--- SOURCE MATERIAL Enclosed Below ---

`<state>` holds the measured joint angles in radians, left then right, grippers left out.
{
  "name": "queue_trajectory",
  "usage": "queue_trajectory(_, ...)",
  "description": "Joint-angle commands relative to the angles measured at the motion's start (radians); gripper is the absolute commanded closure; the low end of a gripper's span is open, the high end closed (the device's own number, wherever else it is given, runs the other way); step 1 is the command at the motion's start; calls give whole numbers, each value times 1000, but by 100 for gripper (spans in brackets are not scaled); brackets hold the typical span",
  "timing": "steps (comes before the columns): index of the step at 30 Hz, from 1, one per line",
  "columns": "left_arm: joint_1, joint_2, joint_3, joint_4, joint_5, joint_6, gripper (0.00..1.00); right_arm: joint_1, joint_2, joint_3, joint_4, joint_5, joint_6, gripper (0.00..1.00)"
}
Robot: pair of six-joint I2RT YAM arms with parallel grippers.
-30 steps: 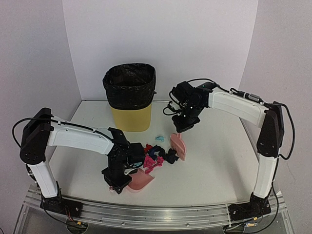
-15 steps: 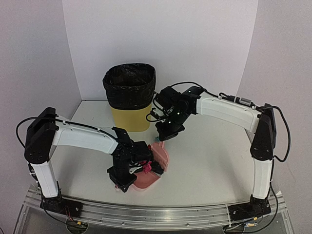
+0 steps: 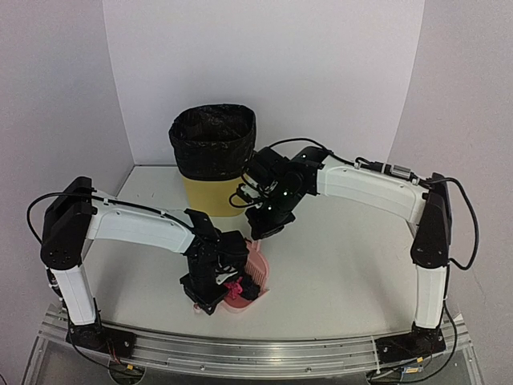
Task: Sweep away the paper scraps from the table
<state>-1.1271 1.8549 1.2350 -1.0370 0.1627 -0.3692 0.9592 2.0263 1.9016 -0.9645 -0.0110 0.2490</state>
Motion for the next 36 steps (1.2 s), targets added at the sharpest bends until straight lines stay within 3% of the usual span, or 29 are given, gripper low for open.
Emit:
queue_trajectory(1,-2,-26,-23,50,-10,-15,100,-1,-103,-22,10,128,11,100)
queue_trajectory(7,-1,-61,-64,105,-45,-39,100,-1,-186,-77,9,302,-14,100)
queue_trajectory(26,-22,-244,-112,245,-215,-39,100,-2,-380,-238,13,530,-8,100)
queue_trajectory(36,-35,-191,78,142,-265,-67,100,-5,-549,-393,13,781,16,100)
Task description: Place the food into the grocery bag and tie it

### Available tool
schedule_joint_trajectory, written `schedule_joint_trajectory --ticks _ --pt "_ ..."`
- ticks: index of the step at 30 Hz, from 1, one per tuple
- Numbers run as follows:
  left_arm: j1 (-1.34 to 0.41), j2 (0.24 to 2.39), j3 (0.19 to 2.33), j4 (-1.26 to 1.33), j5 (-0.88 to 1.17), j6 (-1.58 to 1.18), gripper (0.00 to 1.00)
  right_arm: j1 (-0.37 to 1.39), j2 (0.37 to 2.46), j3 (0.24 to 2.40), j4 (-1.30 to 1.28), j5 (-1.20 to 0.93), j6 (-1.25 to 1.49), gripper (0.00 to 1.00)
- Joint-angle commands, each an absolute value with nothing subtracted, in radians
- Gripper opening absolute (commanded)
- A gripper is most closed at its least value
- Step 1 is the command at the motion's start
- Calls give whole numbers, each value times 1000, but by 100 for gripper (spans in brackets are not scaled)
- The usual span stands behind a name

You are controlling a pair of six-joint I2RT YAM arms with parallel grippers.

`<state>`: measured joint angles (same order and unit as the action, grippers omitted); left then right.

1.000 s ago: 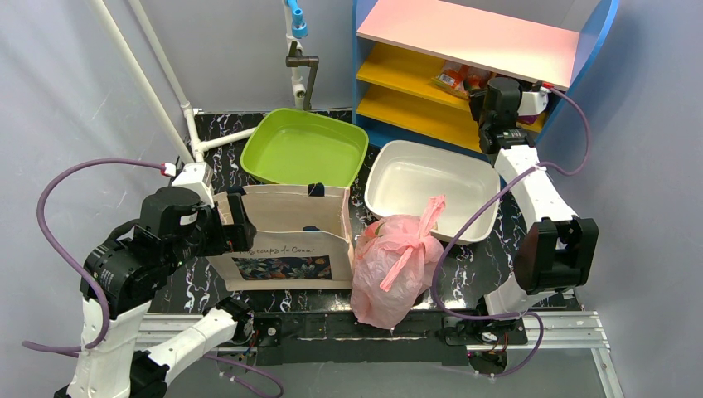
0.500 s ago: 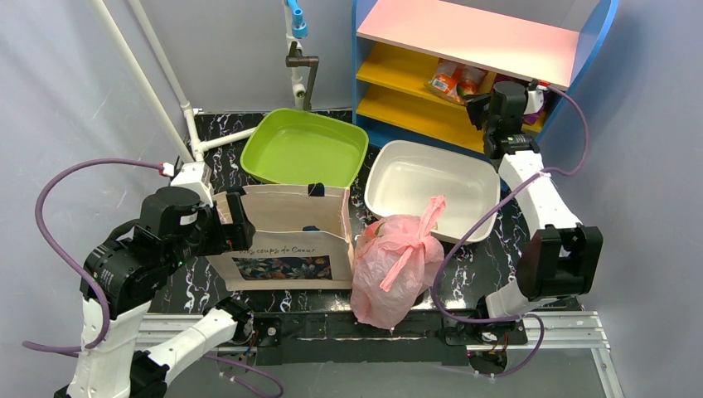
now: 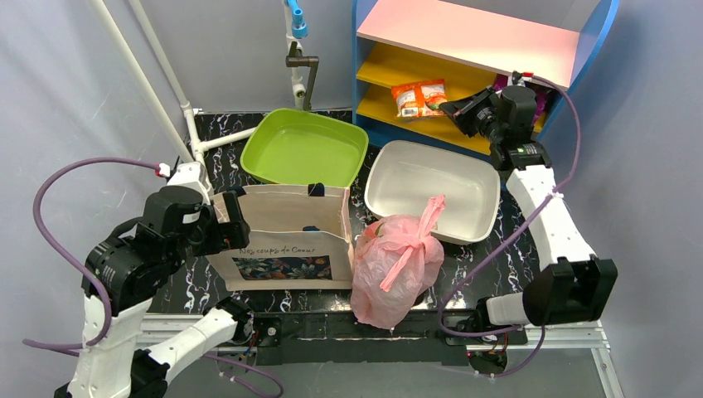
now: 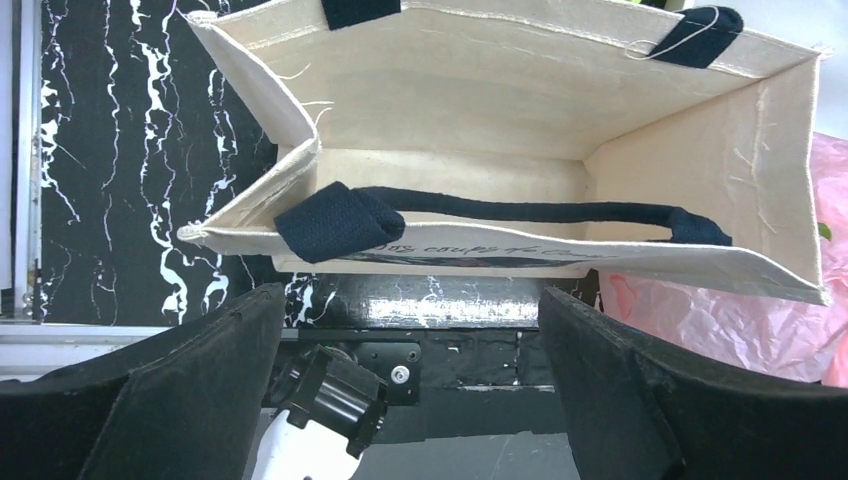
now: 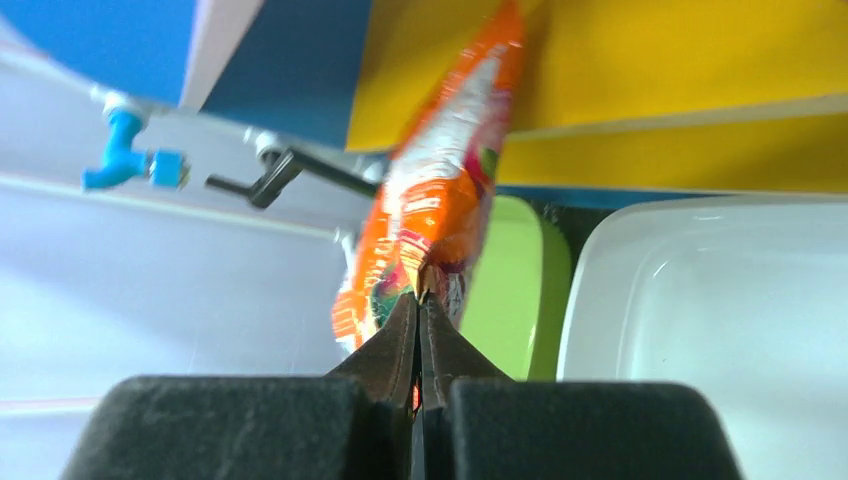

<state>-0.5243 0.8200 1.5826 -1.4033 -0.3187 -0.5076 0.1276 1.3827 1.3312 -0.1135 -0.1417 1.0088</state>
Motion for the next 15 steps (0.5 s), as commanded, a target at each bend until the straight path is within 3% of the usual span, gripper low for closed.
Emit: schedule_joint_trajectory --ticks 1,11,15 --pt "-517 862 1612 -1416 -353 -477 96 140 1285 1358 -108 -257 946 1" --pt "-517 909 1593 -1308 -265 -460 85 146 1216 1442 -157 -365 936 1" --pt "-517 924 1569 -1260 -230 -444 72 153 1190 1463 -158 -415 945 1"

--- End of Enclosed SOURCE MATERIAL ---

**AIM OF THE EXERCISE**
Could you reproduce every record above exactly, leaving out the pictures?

**RESULT FOR THIS EXERCISE**
`<state>` holds the measured joint angles in radians, left then right, grippers left out.
{
  "name": "queue_trajectory",
  "usage": "queue_trajectory(_, ...)",
  "description": "Joint-angle commands relative to the angles measured at the motion's start (radians); gripper is the absolute commanded closure; the low end of a gripper's span is open, the high end closed (the device's own number, wherever else it is given, runs the other way); step 1 is the command at the motion's start; calls give whole numbers, each value times 1000, but by 100 for gripper (spans in brackets are not scaled); brackets hold the typical span",
  "timing": "steps (comes before the columns): index of the step at 30 Hz, from 1, one per line",
  "columns": "left_arm: joint_1, joint_2, joint_3, joint_4, joint_5, joint_6, gripper (0.00..1.00); right_arm: joint_1, joint_2, joint_3, joint_4, joint_5, joint_6, gripper (0.00..1.00)"
}
Robot: pair of six-joint I2RT YAM arms with parallel grippers.
-30 steps: 
-15 steps: 
+0 steps: 
Task: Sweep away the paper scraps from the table
<state>-1.1271 1.8549 1.2350 -1.0370 0.1627 -0.3692 0.9592 2.0263 1.9016 -0.9645 -0.0110 0.2490</state>
Motion for the next 36 steps (1.2 s), targets added at the sharpest bends until straight lines stay within 3% of the usual span, or 29 are given, gripper low for open.
Emit:
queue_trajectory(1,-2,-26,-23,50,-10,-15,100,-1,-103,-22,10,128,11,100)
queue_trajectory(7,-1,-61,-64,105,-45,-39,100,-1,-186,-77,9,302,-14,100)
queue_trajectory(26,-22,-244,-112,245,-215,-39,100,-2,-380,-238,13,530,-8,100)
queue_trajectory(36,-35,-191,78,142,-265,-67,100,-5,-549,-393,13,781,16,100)
Task description: Place the food into the grocery bag and tie it

### Available tool
schedule_joint_trajectory, written `schedule_joint_trajectory --ticks _ --pt "_ ..."`
- ticks: index of the step at 30 Hz, from 1, one per tuple
- Numbers run as follows:
  left_arm: j1 (-1.34 to 0.41), j2 (0.24 to 2.39), j3 (0.19 to 2.33), j4 (-1.26 to 1.33), j5 (-0.88 to 1.17), j6 (-1.58 to 1.18), gripper (0.00 to 1.00)
  right_arm: j1 (-0.37 to 1.39), j2 (0.37 to 2.46), j3 (0.24 to 2.40), j4 (-1.30 to 1.28), j5 (-1.20 to 0.93), j6 (-1.25 to 1.49), gripper (0.00 to 1.00)
- Joint-angle commands, each an absolute value with nothing subtracted, in radians
- Gripper opening absolute (commanded)
- A gripper is most closed at its least value
- Step 1 is the command at the motion's start
- Calls give whole numbers, each value times 1000, but by 100 for gripper (spans in brackets are not scaled)
- The usual span stands behind a name

You are controlling a pair of six-joint I2RT YAM arms with parallel grippers.

`<state>`: measured joint angles (same order and unit as the action, grippers omitted); left then right.

1.000 s ago: 
0.500 s ago: 
now: 
now: 
now: 

<state>-0.5243 0.8200 1.5826 -1.4033 -0.3187 -0.5076 0.1276 1.3827 1.3312 -0.1135 -0.1417 1.0088</state>
Motion for the next 15 steps (0.5 s), as commanded, a target at each bend until the straight path is within 3% of the usual span, gripper low for closed.
Emit: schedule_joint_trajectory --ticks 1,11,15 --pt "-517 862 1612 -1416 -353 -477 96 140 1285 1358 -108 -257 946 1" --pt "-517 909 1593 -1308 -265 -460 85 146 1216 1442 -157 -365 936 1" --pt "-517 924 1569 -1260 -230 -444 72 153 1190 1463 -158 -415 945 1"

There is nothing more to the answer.